# Getting married in Cyprus.



## TurtleFish (Jul 20, 2014)

Hello everyone 

I did post about a month ago and then lost my log in details! 

My last post was quite in-depth and I wasn't very clear (sorry for anyone who read it!) so I am breaking it down now and would really appreciate any help anyone can offer. I called the Cyprus Embassy in London for advice but they just said to look online.

I am British, currently based in the UK and do not require a Visa to visit Cyrpus, my partner is Egyptian, has never left Egypt but has a passport and he DOES require a Visa to visit Cyprus.

We would like to visit Cyprus for a holiday and get married at the same time. 

As I mentioned in my previous post, ultimately we would like to re-locate to Cyprus, but I will ask those questions (minus rent - thanks for the advice, everyone!) at a later date. 

As much as we want to get married, there is no point asking about marriage procedures if my partner is refused the visitor visa, so I have a couple of questions please:

Most importantly, *if my partner provides everything on the checklist sheet for his visit, is there a significant risk of the visit Visa being refused? * 

Does my partner put "holiday" or "getting married" or "holiday/ marriage" as the reason for visit on the application form?
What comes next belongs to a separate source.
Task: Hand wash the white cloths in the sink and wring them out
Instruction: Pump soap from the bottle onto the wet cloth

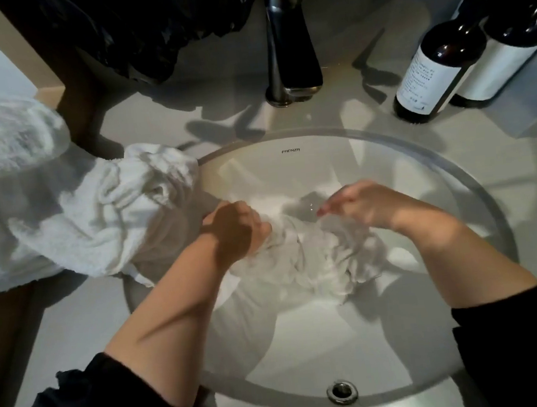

I will be the one booking the stay, I want to book a villa that is self catering in the area we are thinking of moving to, so I will be the one who receives email confirmation - can I forward this on to my partner as proof of accommodation for the stay for the Visa application or does he have to book a hotel? The Visa form says "faxed confirmation of stay from hotel manager" - can this be as I just said, email confirmation forwarded on from me or does he have to book a hotel and get faxed confirmation somehow?

He will get a letter from his employer confirming holiday and has payslips and bank statements etc, so that is all fine. He also has evidence of enough money to support himself for the week stay. 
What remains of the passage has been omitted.